Nokia Lumia 630 vs Lumia 620
Amidst the announcements of Windows Phone 8.1, Windows 8.1 and the flagship Nokia Lumia 930, Microsoft also unveiled the Nokia Lumia 630 as one of its latest budget smartphone offerings.
Successor to the impressive Nokia Lumia 620, the 630 has the potential to be as good if not better than the Lumia 620. Is it enough to make the upgrade? We take a look at the biggest differences and new features to help make that decision an easier one.
Difference #1: It runs on Windows Phone 8.1
The Nokia Lumia 630, tipped to launch in May, will be one of the first handsets to run on Windows Phone 8.1 straight out of the box. The Lumia 620, which currently runs on Windows Phone 8 will receive the latest software update but it won’t be rolling out as an over the air update until the summer. That means prospective buyers can enjoy new features like the Cortana voice assistant, Swype-like Word Flow keyboard to help type out texts faster, Action Center to see all your notifications at a glance and a new battery power saving mode.
Difference #2: Bigger screen
Smartphone displays are getting bigger and it’s not just on high-end handsets like the Galaxy S5 and the HTC One M8. The Lumia 630 features a 4.5-inch screen, which is up from the 3.8-inch display on the 620, putting it in the same bracket as the Motorola Moto G. Disappointingly, it has roughly the same 480 x 854 resolution, although it does take advantage of Nokia’s ClearBlack LCD display technology that aims to generate deeper blacks, higher contrast and better viewing angles by using filters to reduce the amount of ambient light that the screen reflects.
Difference #3: More power
The Lumia 620 packs a dual-core 1GHZ Snapdragon S4 processor, which doesn’t sound very cutting-edge but is still enough to run Windows Phone smoothly. The 630 ramps things up, though, moving to a Qualcomm Snapdragon 400 quad-core processor clocked at 1.2GHz. It’s still has the same 512MB of RAM on board and Adreno 305 GPU so you can expect a similar gaming and multitasking performance. The other good news is that the additional microSD card storage is up from 64GB to 128GB if you want spend a little more on extra space.
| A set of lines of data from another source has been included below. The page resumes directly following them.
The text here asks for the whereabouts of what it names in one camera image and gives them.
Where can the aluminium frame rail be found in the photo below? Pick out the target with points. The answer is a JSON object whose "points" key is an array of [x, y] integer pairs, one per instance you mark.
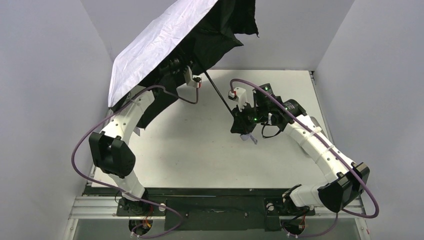
{"points": [[105, 207]]}

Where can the lavender folding umbrella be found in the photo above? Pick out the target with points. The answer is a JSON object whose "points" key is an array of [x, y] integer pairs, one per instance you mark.
{"points": [[202, 30]]}

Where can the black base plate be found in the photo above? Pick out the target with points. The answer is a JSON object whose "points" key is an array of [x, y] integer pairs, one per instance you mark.
{"points": [[219, 213]]}

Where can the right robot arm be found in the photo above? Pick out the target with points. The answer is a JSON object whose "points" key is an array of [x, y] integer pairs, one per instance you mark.
{"points": [[343, 178]]}

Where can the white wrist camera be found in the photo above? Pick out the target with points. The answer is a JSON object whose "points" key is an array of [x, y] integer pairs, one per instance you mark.
{"points": [[239, 95], [192, 80]]}

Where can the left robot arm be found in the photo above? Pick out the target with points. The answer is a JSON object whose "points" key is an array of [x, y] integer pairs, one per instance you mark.
{"points": [[110, 147]]}

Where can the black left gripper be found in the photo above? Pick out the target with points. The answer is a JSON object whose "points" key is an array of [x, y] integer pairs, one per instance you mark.
{"points": [[178, 66]]}

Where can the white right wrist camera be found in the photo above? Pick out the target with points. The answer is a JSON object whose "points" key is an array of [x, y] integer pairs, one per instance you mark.
{"points": [[239, 95]]}

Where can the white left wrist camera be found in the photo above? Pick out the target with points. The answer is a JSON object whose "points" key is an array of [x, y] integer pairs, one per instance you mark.
{"points": [[192, 80]]}

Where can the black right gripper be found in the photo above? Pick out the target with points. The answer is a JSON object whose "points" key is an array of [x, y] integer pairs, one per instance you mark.
{"points": [[241, 117]]}

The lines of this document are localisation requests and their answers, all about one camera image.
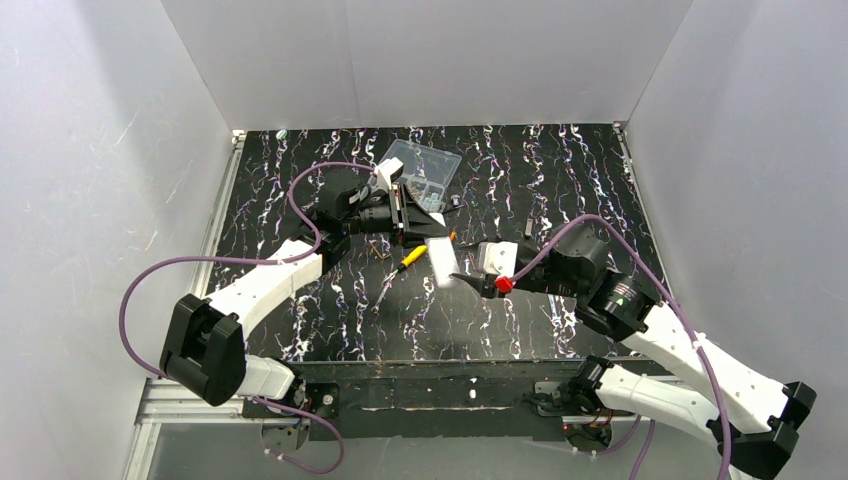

Difference #4: Bigger battery
One of the biggest disappointments with the Lumia 620 is the 1,300 mAh battery, which struggled to make it through an entire day without needing to recharge it. Nokia has tried to address the issue by including a bigger 1,830 mAh battery to help improve the staying power. The 630 has a larger screen, though, so that doesn’t necessarily mean it’ll be a huge improvement. We’ll have to wait and see on this one.
Difference #5: It’s going to get you fitter
Like the M7 co-processor inside the iPhone 5S and the dedicated Motion Launch processor packed into the HTC One M8, the Lumia 630 introduces a ‘SensorCore’ low-power motion processor. Working in conjunction with Bing Health and Fitness, the SensorCore can help track motion and location without significantly draining the battery.
What’s the same?
It’s still going to be available in a variety of bright, colourful matte or gloss covers that will be interchangeable. Connectivity-wise it still supports Bluetooth 4.0 with Wi-Fi on board and GPS to take advantage of Nokia Maps and Drive. For photos, Nokia is sticking with a 5-megapixel camera with autofocus so you should expect acceptable image quality but with the usual struggles when a serious shutter lag and focusing speed is missing in action.
There’s no details on UK pricing but the 3G-only 620 will be available in a single-SIM model priced at $159 (£95) and a dual-SIM version for $169, which is roughly £102. The Nokia Lumia 620 cost £150 at launch and we are not expecting a huge price shift when the Lumia 630 lands on these shores.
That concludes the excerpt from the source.